Samuel Parsons, Superintendent of Parks has decided that there is not a suitable location in Central park for the colossal bronze figure of Pan [[?]] to this city by the late Alfred Corning Clark. He thinks that the statue is not in harmony with the woodland scenery of the Park. Think of that for a reason! The Wood-god himself out of harmony with woodlands! Truly there are kinks in the minds of the truly pure reformer. If it were a stately Juno, or a ruddy Mars, nay, even that flighty Bucchanate of Macmonnies, which Boston was too truly pure to take! But Pan, poor honest Pan, with cloven hoof and whistling pipes, who never stood upon his personal beauty, and has naught but his thoroughly appropriate character to recommend him.

There's such propriety doth hedge the truly pure reformer, particularly after he has been prevailed upon to accept office, that he won't even look at tomatoes undressed. So what chance has poor old Pan? Shall we, in order to obtain the statue, hold a mass meeting and pass resolutions empowering the reformers to clothe Pan in a granite Fauntleroy suit, with a cement sash? 

"So they won't have me, eh?" says Pan. "All right; there are others. I'll hie me to the Addyroddyrondacks to meet the summer girl. Tush, tut and au revoir!" 


CUTTING FROM: NEW YORK TRIBUNE 
DATE: JUN 13 1897

THE CITY ART COMMISSION

MR. WARD SPEAKS WELL OF THE PAN STATUE- THE PROPOSED SOLDIERS AND SAILORS' MONUMENT.

Under the act passed by the Legislature this year the Mayor, the president of the Board of Alderman, J.Q.A. Ward, president of the National Sculpture Society, and Bruce Price, president of the Municipal Art Society, were made a commission to pass upon all works of art to be accepted by the city.

The commission has a meeting at the Mayor's office yesterday, at which all the members were present except Mr. Price. 

The powers which the bill conferred upon the Commission were discussed and held to be confined to a veto simply. 

The reception of the Pan statue was considered. Mr. Ward said that he had examined it and described its artistic merits to be excellent. The projected Soldiers and Sailors' Monument was also talked over. It was thought that, with the $250,000 appropriated, something superior to the Washington Memorial Arch, in Washington Square, might be produced. Mr. Jeroloman urged that figures lifelike and symbolical of the war ought to be reproduced. The spot at Fifth-ave. and the plaza was considered as the place for the Soldiers' and Sailors' Arch. The Commission adjourned until next Wednesday. 


CUTTING FROM: TRIBUNE 
ADDRESS OF PAPER: CHICAGO, ILL 
DATE: JUN 9 1897

REJECT A STATUE OF THE GOD PAN. 

BEQUEST OF ALFRED CORNING CLARK IS REFUSED BY THE CENTRAL PARK COMMISSIONERS. 
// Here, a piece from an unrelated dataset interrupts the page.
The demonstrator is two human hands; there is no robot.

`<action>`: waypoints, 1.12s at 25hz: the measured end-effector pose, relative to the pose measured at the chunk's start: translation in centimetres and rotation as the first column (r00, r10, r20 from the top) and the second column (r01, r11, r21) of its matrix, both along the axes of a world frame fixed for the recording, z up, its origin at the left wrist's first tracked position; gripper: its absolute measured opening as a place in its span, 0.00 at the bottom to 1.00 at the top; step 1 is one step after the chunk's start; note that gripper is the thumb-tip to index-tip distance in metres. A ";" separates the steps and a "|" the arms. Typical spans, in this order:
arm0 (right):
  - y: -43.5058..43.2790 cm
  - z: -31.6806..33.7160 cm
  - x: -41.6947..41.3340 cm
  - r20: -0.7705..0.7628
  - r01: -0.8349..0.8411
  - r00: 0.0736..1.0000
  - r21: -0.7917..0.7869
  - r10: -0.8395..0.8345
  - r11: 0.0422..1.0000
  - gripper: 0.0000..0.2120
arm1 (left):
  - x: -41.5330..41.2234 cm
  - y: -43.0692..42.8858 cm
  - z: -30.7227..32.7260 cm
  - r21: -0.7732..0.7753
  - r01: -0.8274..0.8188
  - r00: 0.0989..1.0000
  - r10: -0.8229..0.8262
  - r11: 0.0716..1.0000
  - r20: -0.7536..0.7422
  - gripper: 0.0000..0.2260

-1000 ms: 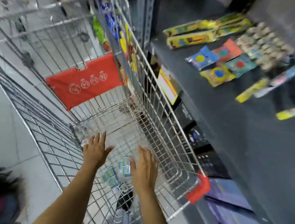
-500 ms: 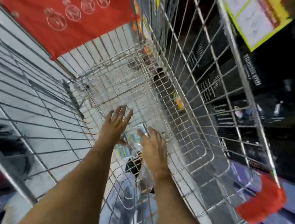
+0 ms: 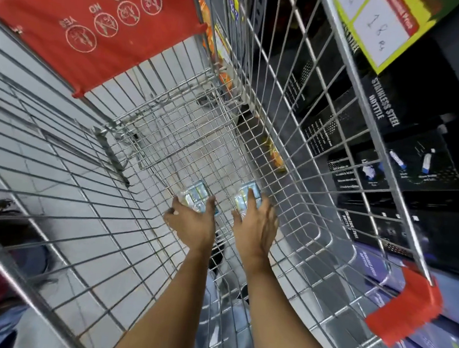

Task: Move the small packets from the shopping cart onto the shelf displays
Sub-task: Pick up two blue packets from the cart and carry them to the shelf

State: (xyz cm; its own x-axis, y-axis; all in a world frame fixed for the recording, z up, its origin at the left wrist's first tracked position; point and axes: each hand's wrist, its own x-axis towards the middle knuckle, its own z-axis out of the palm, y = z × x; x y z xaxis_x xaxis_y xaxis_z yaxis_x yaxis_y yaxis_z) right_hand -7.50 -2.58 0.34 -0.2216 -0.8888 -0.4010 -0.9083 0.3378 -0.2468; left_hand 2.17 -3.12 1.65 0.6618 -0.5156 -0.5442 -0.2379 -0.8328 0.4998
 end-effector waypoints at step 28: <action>-4.7 30.6 -2.5 -0.141 0.003 0.981 -0.683 -0.136 0.730 0.29 | -4.5 -6.8 26.0 -0.633 -0.131 0.973 -0.024 0.763 -0.230 0.33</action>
State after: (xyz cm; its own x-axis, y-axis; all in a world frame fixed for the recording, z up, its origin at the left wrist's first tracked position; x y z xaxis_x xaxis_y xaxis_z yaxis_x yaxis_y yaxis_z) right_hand -10.04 -7.33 30.94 -0.2985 -0.8875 0.3512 -0.9380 0.2050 -0.2794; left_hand -2.33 -9.89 27.67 0.6076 -0.7607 -0.2284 -0.0269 -0.3071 0.9513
New York, June 8. -[Special.]-And now the Park Commissioners of this city, like the Library Trustees of Boston, have called down on their heads the condemnation of art connoisseurs for rejecting a statue of the great god Pan, which had been offered for erection in Central Park by the late Alfred Corning Clark before his death. The latter's executors were ready three months ago to have the bronze cast when the city should erect a site for it. 

The model made by the young sculptor, George Grey Barnard, presents the god Pan recumbent upon a pedestal in the centre of a basin to surmount a bronze drinking fountain. The model was greatly admired for the strength and force its lines suggested.

The design was a basin twenty-four feet in diameter, with a figure of Pan measuring nine feet nine inches, from elbow to knee, in a reclining posture, and now the Park Board has rejected the statue, which members admit is a fine one, for the diplomatic reason that they "cannot find in Central Park a position of sufficient dignity and suitability for such work of art, where it would at the same time harmonize with the characteristic scenery of the park."